**EXERCISE:** Output a character-exact copy of the data, images removed.

**DATA BELOW:**
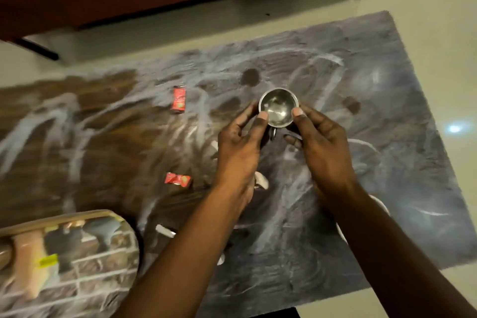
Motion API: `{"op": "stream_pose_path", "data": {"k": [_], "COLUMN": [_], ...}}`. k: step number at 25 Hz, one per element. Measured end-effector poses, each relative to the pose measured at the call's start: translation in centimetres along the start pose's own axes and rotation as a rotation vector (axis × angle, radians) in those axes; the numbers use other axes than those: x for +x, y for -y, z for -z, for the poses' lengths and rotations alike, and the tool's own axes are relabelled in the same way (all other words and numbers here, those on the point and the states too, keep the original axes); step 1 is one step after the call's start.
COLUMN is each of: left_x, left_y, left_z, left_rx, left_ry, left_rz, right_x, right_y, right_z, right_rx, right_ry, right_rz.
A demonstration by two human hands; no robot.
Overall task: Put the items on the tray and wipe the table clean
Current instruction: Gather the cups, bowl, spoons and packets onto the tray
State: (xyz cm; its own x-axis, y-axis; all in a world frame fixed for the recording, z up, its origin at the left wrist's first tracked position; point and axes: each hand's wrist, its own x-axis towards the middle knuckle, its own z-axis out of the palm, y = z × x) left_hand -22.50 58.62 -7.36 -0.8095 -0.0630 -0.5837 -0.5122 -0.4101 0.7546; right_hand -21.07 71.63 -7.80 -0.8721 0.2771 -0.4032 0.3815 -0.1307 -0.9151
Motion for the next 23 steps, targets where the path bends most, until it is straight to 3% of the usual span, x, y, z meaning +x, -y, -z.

**OUTPUT FOR THIS EXERCISE:**
Motion API: `{"op": "stream_pose_path", "data": {"k": [_], "COLUMN": [_], ...}}`. k: step number at 25 Hz, one per element. Measured end-effector poses, each relative to the pose measured at the call's start: translation in centimetres along the start pose's own axes and rotation as a rotation vector (axis × angle, radians) in those axes; the numbers use other axes than those: x for +x, y for -y, z for -z, for the poses' lengths and rotations alike, and the tool's own axes are relabelled in the same way (all other words and numbers here, those on the point and the states too, keep the original axes); step 1 is one step after the call's start.
COLUMN is each of: left_x, left_y, left_z, left_rx, left_ry, left_rz, right_x, right_y, right_z, right_rx, right_ry, right_rz.
A demonstration by two human hands; no robot.
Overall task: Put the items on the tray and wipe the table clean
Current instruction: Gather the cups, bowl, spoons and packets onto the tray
State: (xyz cm; its own x-axis, y-axis; all in a world frame fixed for the recording, z up, its origin at the left wrist's first tracked position; point and axes: each hand's wrist, its own x-axis towards the middle knuckle, its own z-axis out of the palm, y = z × x) left_hand -22.50 58.62 -7.36 -0.8095 -0.0630 -0.5837 -0.5122 -0.4101 0.7546; right_hand -21.07 71.63 -7.80 -0.8721 0.2771 -0.4032 0.3815 -0.1307 -0.9151
Motion for the next 23 steps, targets where the path bends most, until it is straight to 3% of the usual span, x, y, z meaning +x, -y, -z.

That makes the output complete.